[R] Seeking input: transformer modification with 25-30% improvement in validation loss across 3 datasets

exmatrixmachina@alien.top · 2 years ago

[R] Seeking input: transformer modification with 25-30% improvement in validation loss across 3 datasets

mrfox321@alien.top · 2 years ago

You should share your methodology.

Professor_Entropy@alien.top · 2 years ago

You should try scaling up the hidden size and number of layers together of your baseline model.

In my opinion, it’s better if you rather scaled down your new model to control for computational complexity.

Also make sure not just the # parameters, but the computational complexity isn’t too different. It could be the case that number of parameters are the same but one has higher computational budget. For example, Albert has all layers shared parameters but has the same computational requirements as Bert.

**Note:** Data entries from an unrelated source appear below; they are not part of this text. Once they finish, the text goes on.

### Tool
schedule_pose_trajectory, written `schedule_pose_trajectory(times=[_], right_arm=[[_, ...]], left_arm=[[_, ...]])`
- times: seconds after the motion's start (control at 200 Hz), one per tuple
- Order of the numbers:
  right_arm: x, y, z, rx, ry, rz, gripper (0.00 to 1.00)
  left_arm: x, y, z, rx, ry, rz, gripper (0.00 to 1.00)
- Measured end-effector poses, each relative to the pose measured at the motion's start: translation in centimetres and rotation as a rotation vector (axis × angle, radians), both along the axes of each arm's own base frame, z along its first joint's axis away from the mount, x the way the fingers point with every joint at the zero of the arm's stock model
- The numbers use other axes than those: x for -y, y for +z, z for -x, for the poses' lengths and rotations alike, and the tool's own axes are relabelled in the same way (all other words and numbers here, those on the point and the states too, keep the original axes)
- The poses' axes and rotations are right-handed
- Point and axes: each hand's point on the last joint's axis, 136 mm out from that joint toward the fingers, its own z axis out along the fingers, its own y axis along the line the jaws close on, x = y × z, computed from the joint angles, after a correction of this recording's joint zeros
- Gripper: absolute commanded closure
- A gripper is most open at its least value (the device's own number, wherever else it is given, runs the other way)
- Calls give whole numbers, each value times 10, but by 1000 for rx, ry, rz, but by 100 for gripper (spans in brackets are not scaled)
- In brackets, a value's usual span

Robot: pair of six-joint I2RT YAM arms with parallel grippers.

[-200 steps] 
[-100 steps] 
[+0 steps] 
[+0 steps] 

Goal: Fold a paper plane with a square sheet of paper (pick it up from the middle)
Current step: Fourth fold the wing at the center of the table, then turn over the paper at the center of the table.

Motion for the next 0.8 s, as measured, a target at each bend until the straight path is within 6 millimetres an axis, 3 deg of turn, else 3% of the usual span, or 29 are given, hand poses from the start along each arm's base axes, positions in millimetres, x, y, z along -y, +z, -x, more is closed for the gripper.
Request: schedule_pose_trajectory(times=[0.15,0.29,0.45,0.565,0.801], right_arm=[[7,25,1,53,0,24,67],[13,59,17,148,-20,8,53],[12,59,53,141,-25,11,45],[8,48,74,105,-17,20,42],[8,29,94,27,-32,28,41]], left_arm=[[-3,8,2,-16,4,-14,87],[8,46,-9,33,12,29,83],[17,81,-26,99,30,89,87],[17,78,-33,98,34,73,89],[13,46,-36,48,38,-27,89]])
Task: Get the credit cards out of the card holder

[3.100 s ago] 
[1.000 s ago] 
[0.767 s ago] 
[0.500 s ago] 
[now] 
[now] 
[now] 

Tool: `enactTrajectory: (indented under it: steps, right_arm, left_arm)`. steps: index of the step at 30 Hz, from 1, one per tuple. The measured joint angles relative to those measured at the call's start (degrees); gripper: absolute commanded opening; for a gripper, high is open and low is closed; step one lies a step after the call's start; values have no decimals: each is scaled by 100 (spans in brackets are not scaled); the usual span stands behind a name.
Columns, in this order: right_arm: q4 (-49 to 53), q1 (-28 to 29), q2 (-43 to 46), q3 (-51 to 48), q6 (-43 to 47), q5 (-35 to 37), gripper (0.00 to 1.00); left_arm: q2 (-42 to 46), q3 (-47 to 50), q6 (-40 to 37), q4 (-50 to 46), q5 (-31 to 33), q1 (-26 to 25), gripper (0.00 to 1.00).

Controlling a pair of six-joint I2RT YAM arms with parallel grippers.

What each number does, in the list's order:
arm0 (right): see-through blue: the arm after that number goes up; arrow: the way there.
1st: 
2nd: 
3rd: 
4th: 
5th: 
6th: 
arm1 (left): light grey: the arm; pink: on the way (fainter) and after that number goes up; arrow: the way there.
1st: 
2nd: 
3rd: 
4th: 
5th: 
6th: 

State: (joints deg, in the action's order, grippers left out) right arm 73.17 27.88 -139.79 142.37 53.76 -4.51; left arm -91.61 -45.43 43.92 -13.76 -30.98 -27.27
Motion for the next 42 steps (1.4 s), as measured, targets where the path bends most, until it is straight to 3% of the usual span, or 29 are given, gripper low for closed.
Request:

Make sure you optimise the learning rate for both the architectures, because optimal LR may change depending on your modifications.

Additionally, 100 training steps might not be enough to conclude. You should plot the graph and train to convergence. Share the graph rather than just final number.

Importantly, verify that these numbers for vanilla transformer match with hose reported elsewhere?

Finally, make sure you have an explanation of the mechanism by which the model gets better learning. Then check if anybody has done something similar elsewhere and how the results were.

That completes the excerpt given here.